The farthest quasar is the one on the right and is named EUCL J172902.75+641018.1 (redshift of 7.77), and the second-farthest (the red dot on the left) is named EUCL J125308. This all-sky view is overlaid on ESA Planck's map from 2014, with the bright horizontal band corresponding to the plane of our Milky Way galaxy, where most of its stars reside are.

Jean-Charles Cuillandre, João Dinis The Euclid space telescope has spotted the oldest quasars, the brightest objects in the universe, ever discovered, deepening a cosmic mystery. In a study published Monday, an international team of astronomers announced it had discovered 31 quasars, including the two oldest observed yet, using the European Space Agency's.

The light from the oldest pair comes from when the universe was roughly 670 million years old, just 5% of its current age of 13.8 billion years. This beats the team's previous record for oldest, and therefore most distant, quasar, announced in 2021, by around 20 million years.

The broader interest lies in turning an observational clue into something that can be weighed against competing models of the underlying physics. Astrophysics does not have the luxury of controlled experiments; everything is inferred from radiation that traveled across cosmic distances under conditions that cannot be reproduced in a terrestrial laboratory.
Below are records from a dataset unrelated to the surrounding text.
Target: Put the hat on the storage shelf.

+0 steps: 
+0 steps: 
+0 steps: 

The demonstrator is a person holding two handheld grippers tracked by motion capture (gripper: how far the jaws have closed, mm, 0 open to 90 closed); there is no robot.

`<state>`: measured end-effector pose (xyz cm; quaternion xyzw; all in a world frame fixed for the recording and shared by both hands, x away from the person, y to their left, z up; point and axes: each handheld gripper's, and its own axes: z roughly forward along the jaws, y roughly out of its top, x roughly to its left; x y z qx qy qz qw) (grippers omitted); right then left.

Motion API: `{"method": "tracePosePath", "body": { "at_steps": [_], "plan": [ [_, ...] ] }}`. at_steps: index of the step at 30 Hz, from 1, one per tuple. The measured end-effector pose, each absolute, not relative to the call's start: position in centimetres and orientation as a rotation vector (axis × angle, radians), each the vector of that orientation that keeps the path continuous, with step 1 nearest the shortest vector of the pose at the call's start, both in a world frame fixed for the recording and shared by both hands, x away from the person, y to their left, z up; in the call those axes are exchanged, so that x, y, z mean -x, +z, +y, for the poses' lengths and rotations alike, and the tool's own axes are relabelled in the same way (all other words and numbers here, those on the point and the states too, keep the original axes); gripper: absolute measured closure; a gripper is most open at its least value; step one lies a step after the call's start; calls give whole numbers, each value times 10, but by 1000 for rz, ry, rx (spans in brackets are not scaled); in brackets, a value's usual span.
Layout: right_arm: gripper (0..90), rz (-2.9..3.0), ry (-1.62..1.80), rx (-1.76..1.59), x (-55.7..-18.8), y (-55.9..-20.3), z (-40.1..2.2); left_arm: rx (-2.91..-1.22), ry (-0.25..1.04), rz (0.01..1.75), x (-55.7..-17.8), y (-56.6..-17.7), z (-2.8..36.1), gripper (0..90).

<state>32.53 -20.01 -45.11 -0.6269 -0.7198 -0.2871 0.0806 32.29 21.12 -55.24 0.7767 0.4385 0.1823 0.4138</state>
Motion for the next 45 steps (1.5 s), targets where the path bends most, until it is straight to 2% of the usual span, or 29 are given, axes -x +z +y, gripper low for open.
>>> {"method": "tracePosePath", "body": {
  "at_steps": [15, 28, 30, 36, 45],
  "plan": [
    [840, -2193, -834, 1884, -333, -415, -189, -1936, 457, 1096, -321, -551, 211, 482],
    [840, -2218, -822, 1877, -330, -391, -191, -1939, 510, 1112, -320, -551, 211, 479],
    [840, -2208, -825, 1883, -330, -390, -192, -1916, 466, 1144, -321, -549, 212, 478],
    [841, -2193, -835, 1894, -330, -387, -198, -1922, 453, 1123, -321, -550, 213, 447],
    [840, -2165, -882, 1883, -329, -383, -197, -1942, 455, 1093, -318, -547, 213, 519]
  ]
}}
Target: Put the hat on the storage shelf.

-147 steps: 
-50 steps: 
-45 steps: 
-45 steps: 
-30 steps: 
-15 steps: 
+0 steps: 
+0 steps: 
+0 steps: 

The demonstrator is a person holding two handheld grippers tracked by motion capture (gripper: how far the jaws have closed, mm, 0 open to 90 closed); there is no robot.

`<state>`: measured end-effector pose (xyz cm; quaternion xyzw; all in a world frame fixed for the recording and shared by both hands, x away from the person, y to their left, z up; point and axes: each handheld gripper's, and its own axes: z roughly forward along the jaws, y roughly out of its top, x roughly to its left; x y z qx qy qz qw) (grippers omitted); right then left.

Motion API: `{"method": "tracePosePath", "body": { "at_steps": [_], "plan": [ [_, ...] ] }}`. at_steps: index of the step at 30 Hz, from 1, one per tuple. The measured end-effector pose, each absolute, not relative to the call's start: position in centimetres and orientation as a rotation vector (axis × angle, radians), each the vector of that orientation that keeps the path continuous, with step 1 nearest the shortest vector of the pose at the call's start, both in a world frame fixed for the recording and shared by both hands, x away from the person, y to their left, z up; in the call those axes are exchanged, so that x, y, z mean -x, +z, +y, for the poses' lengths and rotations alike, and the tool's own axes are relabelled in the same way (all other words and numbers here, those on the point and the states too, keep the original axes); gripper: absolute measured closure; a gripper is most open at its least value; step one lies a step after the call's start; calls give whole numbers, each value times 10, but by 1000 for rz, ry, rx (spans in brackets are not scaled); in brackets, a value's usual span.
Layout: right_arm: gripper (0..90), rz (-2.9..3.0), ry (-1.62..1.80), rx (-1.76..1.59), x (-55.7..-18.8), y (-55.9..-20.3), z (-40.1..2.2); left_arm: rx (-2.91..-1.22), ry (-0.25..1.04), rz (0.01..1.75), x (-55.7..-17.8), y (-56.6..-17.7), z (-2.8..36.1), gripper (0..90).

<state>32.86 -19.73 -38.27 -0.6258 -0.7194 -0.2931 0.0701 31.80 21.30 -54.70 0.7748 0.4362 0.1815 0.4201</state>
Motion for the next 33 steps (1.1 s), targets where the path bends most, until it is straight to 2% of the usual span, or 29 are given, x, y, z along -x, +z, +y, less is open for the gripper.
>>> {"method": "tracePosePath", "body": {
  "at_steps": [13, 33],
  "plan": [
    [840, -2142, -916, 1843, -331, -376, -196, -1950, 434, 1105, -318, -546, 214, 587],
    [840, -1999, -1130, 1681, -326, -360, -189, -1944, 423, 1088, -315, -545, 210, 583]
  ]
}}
This makes the interpretation chain longer and more uncertain than in bench science, but it also means that a well-constrained measurement of an extreme object carries theoretical information that no earthbound experiment can provide.

Previous quasar hunts were mostly carried out with ground-based telescopes, but the launch of Euclid in 2023 "has transformed this field," Daming Yang, the lead author of the. Discovery of 31 new quasars at 6.6 Astronomy and Astrophysics (2026).

Because this item comes through Phys. org Space as science journalism, it should be treated as contextual reporting rather than primary evidence. Good science reporting can identify why a result matters, connect it to the wider literature and make technical work readable, but the decisive evidence remains in the original paper, dataset, mission release or technical record. That distinction is especially important when a story is later repeated by aggregators, because repetition increases visibility, not evidential strength.

The next step is to see whether independent datasets and physical modeling converge on the same interpretation. Multi-wavelength follow-up, combining X-ray, radio and optical data where possible, is typically what separates a compelling detection from a robust physical characterization. In high-energy astrophysics, results that initially looked definitive have been revised when data from a second messenger arrived; the current result should be read with that history in mind.